Nous ne pouvons pas être mis, à partir du 11 mai, dans la situation d’un prisonnier en liberté conditionnelle. Nous ne sommes pas des prisonniers en fin de peine: nous sommes par principe libres. Sortir de chez nous n’est pas une faveur qu’il nous faut convaincre l’État de nous accorder: l’État nous doit cette liberté, il nous la doit tout le temps, du 1er janvier au 31 décembre, il n’a pas de justification sinon.
Les fonctionnaires n’ont pas forcément ces préoccupations mais les hommes et les femmes du secteur privé ne peuvent pas reprendre l’activité économique, tenter de redresser leur commerce, de relancer leur restaurant, de rouvrir leur hôtel, en étant sous la menace permanente, mâtinée d’un soupçon d’autoritarisme, d’un nouveau confinement ordonné ex abrupto.
Si le gouvernement, au lieu de maintenir ce climat anxiogène, au lieu de déconseiller aux Français - comme l’a fait cet irresponsable ministre de la Santé - de réserver leurs vacances, ne fait pas tout pour leur redonner confiance et pour les convaincre que cette période de confinement ne reviendra plus, l’économie ne se relancera pas. Et si l’économie s’enfonce dans le marasme, le pire est à craindre pour notre pays avec des conséquences bien pires encore qu’une surmortalité épidémique.
Répondre à cette crise sanitaire par l’anéantissement des libertés publiques est plus simple que de travailler à enfin doter le pays des dispositifs préventifs et de soin dont l’insuffisance a précipité ce drame ; mais est-ce seulement cette réponse-là que nous sommes en droit d’attendre des pouvoirs publics après deux mois de confinement?
Pour quelle raison, si l’épidémie reprenait de la vigueur dans quelque temps, le pays ne disposerait-il toujours pas des moyens sanitaires adaptés à la situation et notre gouvernement n’aurait-il que le désastre d’un nouveau confinement à proposer comme solution?
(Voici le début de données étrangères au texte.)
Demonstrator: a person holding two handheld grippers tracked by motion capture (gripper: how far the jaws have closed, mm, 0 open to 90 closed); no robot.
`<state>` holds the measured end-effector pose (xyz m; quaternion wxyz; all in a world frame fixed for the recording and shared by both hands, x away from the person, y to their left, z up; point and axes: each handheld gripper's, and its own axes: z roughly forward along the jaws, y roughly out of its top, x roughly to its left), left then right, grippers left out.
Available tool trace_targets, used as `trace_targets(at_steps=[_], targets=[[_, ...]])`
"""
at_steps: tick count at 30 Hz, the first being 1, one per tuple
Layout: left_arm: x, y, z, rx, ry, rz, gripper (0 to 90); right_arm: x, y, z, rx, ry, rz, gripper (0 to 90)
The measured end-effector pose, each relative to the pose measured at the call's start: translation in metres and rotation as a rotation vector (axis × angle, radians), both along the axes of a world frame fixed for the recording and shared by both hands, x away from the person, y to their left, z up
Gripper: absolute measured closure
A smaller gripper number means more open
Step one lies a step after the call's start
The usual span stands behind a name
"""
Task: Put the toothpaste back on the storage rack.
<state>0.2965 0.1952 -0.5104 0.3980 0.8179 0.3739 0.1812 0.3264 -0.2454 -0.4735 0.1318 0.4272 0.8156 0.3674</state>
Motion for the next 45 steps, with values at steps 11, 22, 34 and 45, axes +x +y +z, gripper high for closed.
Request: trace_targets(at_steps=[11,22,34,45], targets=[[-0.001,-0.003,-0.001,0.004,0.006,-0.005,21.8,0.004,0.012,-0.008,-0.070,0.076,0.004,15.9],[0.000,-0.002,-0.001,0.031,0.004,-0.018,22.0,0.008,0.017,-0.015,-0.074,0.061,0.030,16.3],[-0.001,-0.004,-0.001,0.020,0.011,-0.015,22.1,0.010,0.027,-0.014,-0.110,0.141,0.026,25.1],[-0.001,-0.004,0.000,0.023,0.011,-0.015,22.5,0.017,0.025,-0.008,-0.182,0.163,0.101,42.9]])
Au lieu de voir sortir en ce moment des circulaires délirantes, véritable concours Lépine de la technocratie, sur les mesures impraticables dont devraient s’équiper administrations, entreprises et écoles, c’est d’un renforcement des capacités hospitalières du pays, pour qu’elles soient cette fois à la hauteur du risque, qu’on aimerait plutôt être informés et entendre nos dirigeants jurer, à propos du confinement, au lieu de nous en menacer à nouveau, «plus jamais ça!».
Ces menaces donnent l’impression d’un gouvernement toujours dépassé par les événements après quatre mois de crise. Le sentiment que ces propos inspirent est désastreux. Pour réussir le déconfinement c’est la confiance qu’il faut inspirer, surtout pas la peur."